Un local qui reçoit du public

Un salon est un établissement recevant du public : deux grands axes encadrent son aménagement, l’accessibilité (notamment aux personnes à mobilité réduite) et la sécurité. Les démarches précises évoluent : vérifiez-les à la date de votre projet plutôt que de vous fier à une procédure entendue il y a quelques années.

S’ajoutent les obligations courantes d’un professionnel : une assurance de responsabilité civile professionnelle, le respect des règles d’hygiène propres au métier, et une comptabilité conforme au statut choisi. Rien d’insurmontable, mais autant d’étapes à anticiper plutôt qu’à découvrir au dernier moment.

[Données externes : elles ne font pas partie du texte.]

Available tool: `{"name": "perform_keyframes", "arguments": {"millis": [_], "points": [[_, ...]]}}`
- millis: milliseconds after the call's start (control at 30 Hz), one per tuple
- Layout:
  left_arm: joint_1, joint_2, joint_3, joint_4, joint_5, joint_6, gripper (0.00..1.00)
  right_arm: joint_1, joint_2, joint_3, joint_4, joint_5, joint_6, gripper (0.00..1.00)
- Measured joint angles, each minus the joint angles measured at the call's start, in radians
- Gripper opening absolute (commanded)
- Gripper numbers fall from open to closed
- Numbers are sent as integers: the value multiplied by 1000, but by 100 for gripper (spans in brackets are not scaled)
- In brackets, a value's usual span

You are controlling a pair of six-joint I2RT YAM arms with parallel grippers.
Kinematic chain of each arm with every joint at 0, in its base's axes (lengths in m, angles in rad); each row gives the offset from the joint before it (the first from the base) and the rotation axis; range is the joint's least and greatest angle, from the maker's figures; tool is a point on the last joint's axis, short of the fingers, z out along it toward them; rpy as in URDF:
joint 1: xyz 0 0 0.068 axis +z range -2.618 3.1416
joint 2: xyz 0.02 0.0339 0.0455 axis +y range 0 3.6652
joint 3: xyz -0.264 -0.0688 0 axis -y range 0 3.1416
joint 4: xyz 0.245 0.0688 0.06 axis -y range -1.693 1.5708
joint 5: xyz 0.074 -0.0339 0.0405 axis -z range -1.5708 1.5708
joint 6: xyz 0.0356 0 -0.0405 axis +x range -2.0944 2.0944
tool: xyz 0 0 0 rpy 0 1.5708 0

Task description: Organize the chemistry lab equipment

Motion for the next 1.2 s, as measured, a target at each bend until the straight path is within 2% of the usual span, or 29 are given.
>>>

Budget et points à anticiper

Le budget dépend entièrement de la forme du projet, et tout chiffre présenté comme universel doit rendre prudent. Un salon avec local et plusieurs postes de travail n’a rien à voir, financièrement, avec une activité lancée à domicile.

Quelques postes reviennent toutefois systématiquement : le local, entre le bail, les travaux et l’aménagement ; le matériel et le mobilier ; un premier stock de produits ; les assurances ; et une trésorerie de départ pour tenir les premiers mois, le temps que la clientèle se constitue. Plutôt que de viser un montant tout fait, mieux vaut construire un chiffrage personnalisé, poste par poste, dans un vrai plan de financement. C’est ce travail, peu spectaculaire, qui distingue les projets qui tiennent de ceux qui s’essoufflent.

Faut-il un diplôme pour ouvrir un salon de coiffure ?

Oui, la coiffure est une activité réglementée. Ouvrir un salon suppose une qualification : un CAP coiffure avec trois ans d’expérience, un diplôme supérieur comme le BP, ou le fait de s’associer ou d’employer une personne qualifiée. L’envie seule ne suffit pas.

Le CAP coiffure suffit-il pour ouvrir un salon ?

Non, pas à lui seul. Le CAP permet d’exercer le métier, mais pour ouvrir un salon il faut y ajouter trois ans d’expérience, ou détenir un diplôme supérieur tel que le brevet professionnel, qui donne le titre de coiffeur qualifié.

Quel statut juridique choisir pour son entreprise de coiffure ?

Cela dépend du projet. La micro-entreprise convient à un démarrage léger, par exemple à domicile, dans la limite de ses plafonds. Une société comme l’EURL ou la SASU est plus adaptée dès qu’il y a un local, des salariés ou des investissements. Le choix se fait selon l’ampleur de l’activité.

Peut-on faire de la coiffure à domicile ?

Oui, l’activité à domicile ou itinérante est possible et demande une mise de départ plus légère qu’un salon avec local. L’obligation de qualification reste la même, mais les contraintes liées à un établissement recevant du public ne s’appliquent pas de la même façon.

Quel budget prévoir pour créer son activité de coiffure ?

Il varie fortement selon la forme du projet, et aucun montant universel n’a de sens. Les postes récurrents sont le local, le matériel et le mobilier, un premier stock, les assurances et une trésorerie de départ. Mieux vaut un chiffrage personnalisé qu’un chiffre tout fait.

Créer une entreprise de coiffure se joue surtout en amont : régler la qualification, choisir le bon statut et chiffrer sérieusement son projet pèse plus, au final, que le choix de l’enseigne ou de la décoration.